Volgens de meest recente fylogenetische analyses (Hilton en Forey, 2009) worden Gyrosteus en zijn naaste verwanten beschouwd als de meest archaïsche onder de Acipenseriformes, voorouders van een groep bestaande uit steuren (Acipenseridae), lepelsteuren (Polyodontidae) en andere uitgestorven vormen (Peipiaosteidae) . Een andere zeer gelijkaardige vorm, Strongylosteus, werd gevonden in Duitsland in terrein van dezelfde ouderdom.

Fossiele resten van Gyrosteus mirabilis zijn gevonden in de Whitby Mudstoneformatie in het Verenigd Koninkrijk en in de Ahrensburg erratica assemblage in Sleeswijk-Holstein, Noord-Duitsland. De soort werd wel benoemd maar niet formeel beschreven in latere publicaties en bleef meer dan 25 jaar lang een nomen nudum. In 1889 werd hij ontdekt en formeel beschreven door Arthur Smith Woodward.

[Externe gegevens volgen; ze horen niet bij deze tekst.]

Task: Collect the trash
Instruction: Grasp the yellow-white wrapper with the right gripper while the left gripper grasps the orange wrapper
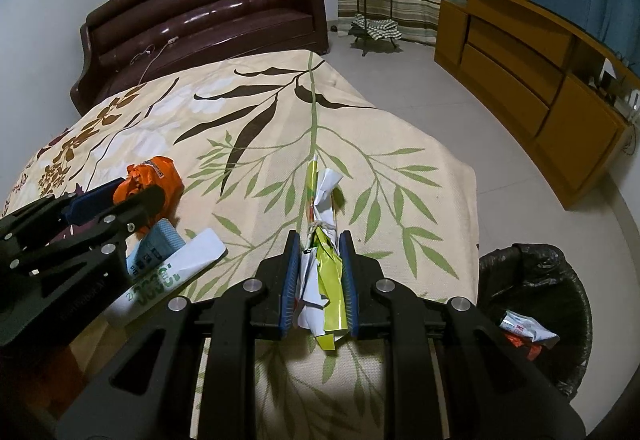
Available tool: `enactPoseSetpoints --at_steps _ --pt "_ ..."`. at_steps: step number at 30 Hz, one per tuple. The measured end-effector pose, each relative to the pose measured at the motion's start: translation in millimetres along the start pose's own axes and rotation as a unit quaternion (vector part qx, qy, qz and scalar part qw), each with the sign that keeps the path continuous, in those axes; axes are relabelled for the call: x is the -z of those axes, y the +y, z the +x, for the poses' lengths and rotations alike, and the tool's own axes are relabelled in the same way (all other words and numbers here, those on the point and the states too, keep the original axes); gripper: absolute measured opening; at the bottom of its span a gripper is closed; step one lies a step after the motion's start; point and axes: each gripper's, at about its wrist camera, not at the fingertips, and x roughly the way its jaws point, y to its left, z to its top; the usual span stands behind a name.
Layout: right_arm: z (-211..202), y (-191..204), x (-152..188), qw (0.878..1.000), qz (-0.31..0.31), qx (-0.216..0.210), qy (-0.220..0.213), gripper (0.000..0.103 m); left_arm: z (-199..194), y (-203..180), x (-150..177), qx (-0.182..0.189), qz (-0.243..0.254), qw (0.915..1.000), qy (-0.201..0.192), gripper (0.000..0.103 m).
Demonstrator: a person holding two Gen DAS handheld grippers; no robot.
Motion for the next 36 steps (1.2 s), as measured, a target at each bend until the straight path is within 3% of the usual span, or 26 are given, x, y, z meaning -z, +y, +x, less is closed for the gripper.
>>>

Men dacht dat Gyrosteus uitsluitend in de 'Britse faunaprovincie' voorkwam en gescheiden was van de 'Germaanse faunaprovincie' tot de ontdekking van een hyomandibula in het Baltische Rijk, die voornamelijk bevolkt werd door Germaanse fauna, wat mogelijk aantoonde dat de Baltische regio een interdigiterende zone tussen beide regio's vormde.